For dichotomous data (symptomatic infection, including pyelonephritis, persistent infection, recurrent infection, need for change of antibiotic, premature rupture of membranes, side effects: nausea, vomiting, diarrhoea, allergy, prematurely stopping treatment, admission to neonatal intensive care unit), we present results as the summary risk ratio.

Continuous data

We have not included any continuous data in this version of the review. In updates of the review if such data do become available, we plan to use the mean difference for the analysis of continuous data (duration of ventilatory support) provided that outcomes are measured in the same way in different studies; if outcomes are not measured in the same way in different studies we will use the standardized mean difference.

Dealing with missing data

We have analyzed data on all participants with available data in the group to which they were allocated, regardless of whether or not they received the allocated intervention.
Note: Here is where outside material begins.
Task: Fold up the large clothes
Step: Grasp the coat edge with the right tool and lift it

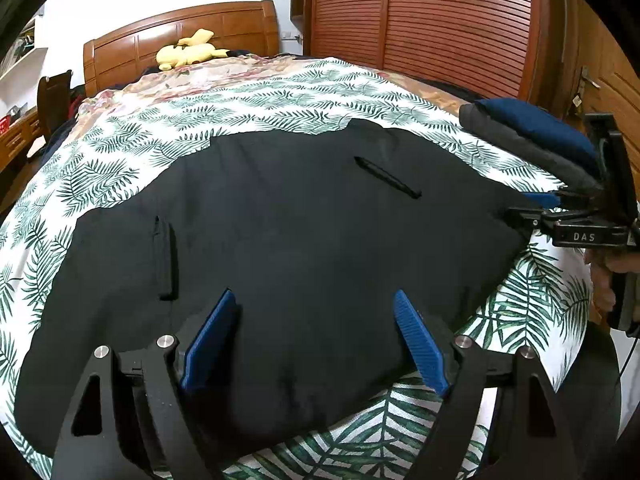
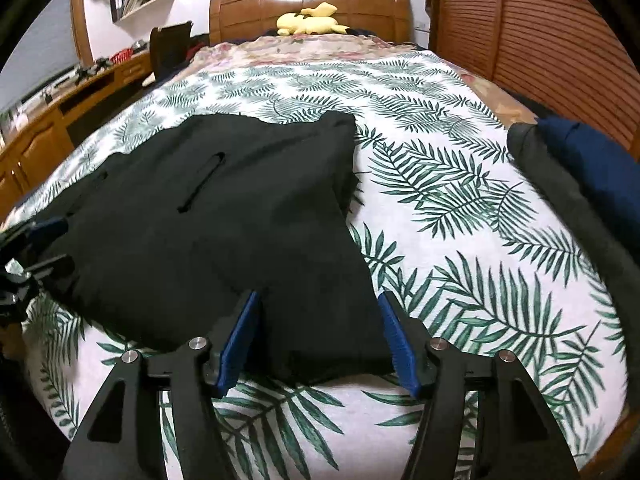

Assessment of heterogeneity

We did not pool results from studies in this version of the review, in updates of the review if more data become available and we are able to carry out meta-analysis, we plan to examine heterogeneity between trials by visual inspection of forest plots, and using the I² statistic to quantify heterogeneity. If we identify moderate or high levels of heterogeneity among the trials (I² exceeding 30%), we plan to explore it by pre-specified subgroup analysis, and by performing sensitivity analysis. We will use a random-effects meta-analysis if the values of I² and T² indicated heterogeneity.

Subgroup analyses

We were not able to carry out planned subgroup analysis in this version of the review. If more data are available when we update the review, we plan to conduct subgroup analyses classifying whole trials by interaction tests as described by Deeks 2001. We plan to carry out subgroup analyses for the following: according to types of bacterial isolates; and, whether single versus combination antibiotics were used.

Sensitivity analyses

In updates we plan sensitivity analysis based on trial quality, separating high-quality trials from those of low quality. For the purpose of this review, low-quality trials are those with high attrition rate (more than 20%) and with inadequate allocation concealment.

RESULTS

Description of studies

See: Characteristics of included studies; Characteristics of excluded studies.

Results of the search

The search of the Cochrane Pregnancy and Childbirth Group’s trials’ register identified 23 reports representing 22 different studies for possible inclusion in the review. Using the eligibility criteria pre-specified in the protocol, we included five studies and excluded 17. Please refer to the section on Description of studies.

Included studies

We have included five studies examining different antibiotic regimens:

• Bayrak 2007 compared a single dose of fosfomycin trometamol 3 g with a five-day course of twice daily cefuroxime.

• In a study reported by Bint 1979, pivmecillinam 400 mg was compared with ampicillin 500 mg. Women in both arms of the trial had antibiotics four times each day for seven days.

• In the study by Campbell-Brown 1987, a three-day course of cephalexin 1 g twice-daily was compared with Miraxid® (pivmecillinam 200 mg and pivampicillin 250 mg) twice daily for three days.

• In the most recent and largest trial, a one-day versus a seven-day regimen of nitrofurantoin was compared (Lumbiganon 2009). Women received either nitrofurantoin 100 mg twice for one day (with placebo twice daily for the following six days) or a seven-day course of twice-daily nitrofurantoin.

• The study by Robertson 1968 compared cycloserine 250 mg given twice a day for 14 days with sulphadimidine 500 mg given for 14 days.

In all five studies women were recruited with bacteriuria (positive urine cultures) but without symptoms of infection.

Excluded studies

We excluded 17 studies identified by the search strategy. Some studies had more than one reason for exclusion. The main reasons for excluding studies was that the studies did not report findings from randomized trials, or did not report results by randomization group; we excluded eight studies for these reasons (Brumfitt 1973; Brumfitt 1982; Christopher 1969; De Cecco 1987; Harris 1982; McFadyen 1987; Reeves 1975; Whalley 1977); for example, in the study by Whalley 1977 looking at short-term versus continuous therapy using different antibiotics, results were not reported separately for different types of antibiotics.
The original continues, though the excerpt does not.